Tuż przed Świętami kurs BTC otarł się o 20 tys. dolarów (ponad 70 tys. zł). Od tego momentu bitcoin systematycznie traci na wartości. W piątek 29 grudnia trzeba było za niego zapłacić 15 tys. dolarów (52 tys. zł), dziś już „tylko” 13,8 tys. dolarów. Rollercaster na bitcoinie trwa w najlepsze. Okazję do łatwego zarobku zwietrzył także nigeryjski książę.

Nigdy, BTC będzie po 500 tys. dolarów. Obecne spadki to konsekwencja zamykania pozycji na koniec roku. Rok 2018 będzie rokiem kryptowalut. Koniec dolara jest bliski. Drżyjcie w posadach instytucjonalni zwolennicy FIAT money” – to przykładowa opinia posiadacza BTC.

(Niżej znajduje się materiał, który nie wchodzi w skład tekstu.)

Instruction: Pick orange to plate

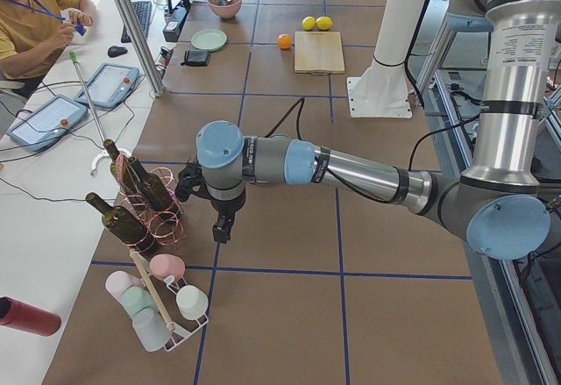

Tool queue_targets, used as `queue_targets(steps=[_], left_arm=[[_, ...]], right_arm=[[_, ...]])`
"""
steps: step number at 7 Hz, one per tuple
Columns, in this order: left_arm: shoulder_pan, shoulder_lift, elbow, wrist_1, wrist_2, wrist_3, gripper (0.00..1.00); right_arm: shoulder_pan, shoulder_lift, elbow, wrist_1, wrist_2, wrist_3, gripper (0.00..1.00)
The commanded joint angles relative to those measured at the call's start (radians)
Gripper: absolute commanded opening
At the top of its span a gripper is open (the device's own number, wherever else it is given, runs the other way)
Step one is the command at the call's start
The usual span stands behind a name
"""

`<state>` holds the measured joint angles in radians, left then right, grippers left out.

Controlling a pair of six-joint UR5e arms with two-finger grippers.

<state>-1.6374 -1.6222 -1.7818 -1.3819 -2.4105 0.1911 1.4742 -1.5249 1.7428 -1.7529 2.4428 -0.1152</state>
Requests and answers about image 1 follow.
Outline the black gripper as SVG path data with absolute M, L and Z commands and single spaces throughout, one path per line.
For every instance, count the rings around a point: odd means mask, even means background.
M 231 239 L 236 213 L 245 205 L 245 187 L 234 189 L 215 189 L 209 187 L 210 202 L 217 211 L 217 221 L 213 224 L 212 234 L 216 243 L 227 243 Z

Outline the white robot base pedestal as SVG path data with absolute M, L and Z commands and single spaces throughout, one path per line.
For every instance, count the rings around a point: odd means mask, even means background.
M 369 68 L 347 79 L 353 118 L 411 118 L 406 62 L 428 0 L 387 0 Z

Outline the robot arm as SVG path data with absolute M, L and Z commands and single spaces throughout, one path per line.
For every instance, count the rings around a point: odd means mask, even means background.
M 217 225 L 230 227 L 249 182 L 330 183 L 403 205 L 496 260 L 519 259 L 548 238 L 551 216 L 530 166 L 560 0 L 451 0 L 450 12 L 492 26 L 471 165 L 457 179 L 391 167 L 284 136 L 247 137 L 205 125 L 196 151 Z

BTC nie ma realnej wartości. Technicznie rzecz ujmując to nawet nie jest pieniądz. Technologia blockchain tak, ale samo BTC to towar spekulacyjny i jak każda spekulacja – zakończy się spektakularnym tąpnięciem. Nic w tym dziwnego – środowisko polaryzuje się na tych, którzy fanatycznie wierzą w stały wzrost BTC oraz na tych, którzy myślą” – to z kolei przykładowa opinia osoby, która – dyplomatycznie rzecz ujmując – podchodzi do inwestycji w BTC z dużym dystansem.

Czytaj także: Bank zamknął konto za handel kryptowalutami. Bitcoin jest nielegalny?

BTC to wdzięczny temat do rozmów przy rodzinnym stole. Widzimy co się dzieje. Duże wzrosty pobudzają wyobraźnię. Polacy często bardzo naiwnie podchodzą do tzw. „okazji” na szybkie wzbogacenie się. Dlatego przestrzegamy przed tym, by nie ulegać gorączce kryptowalut. Z naszych szacunków wynika, że łączne zaangażowanie Polaków w BTC wynosi ok. 1 mld zł. Przeciętna wpłata to ok. 40 tys. zł.

KNF i NBP ostrzegają przed kryptowalutami. Jest to czytelna wiadomość dla każdego inwestora – państwo nie będzie nikomu rekompensować strat.

Uważajcie na oszustwa

Zakup BTC wcale nie jest taki prosty. Proces zakupowy wymaga podstawowej wiedzy o Internecie tzn. umiejętności odróżnienia oszustwa od rzeczywistej platformy do zakupu kryptowalut. Do tego dochodzi kwestia rejestracji, realizacji zleceń, itp. Nie każdy też wie, co z takim bitcoinem zrobić, gdzie go zapisać, itp. Gorączka na kryptowaluty to istny raj dla oszustow.

Dochodzą do nas sygnały, że wiele osób dostaje na mejla wiadomości z propozycją zakupu BTC po okazyjnej cenie. Klasyczny phishing, przekręt nigeryjski w nowej, kryptowalutowej odsłonie. Łatwy do zidentyfikowania dla osoby znającej się na rzeczy, ale dla otumanionego wizją zysku amatora ciułacza już nie. Po prostu uważajcie.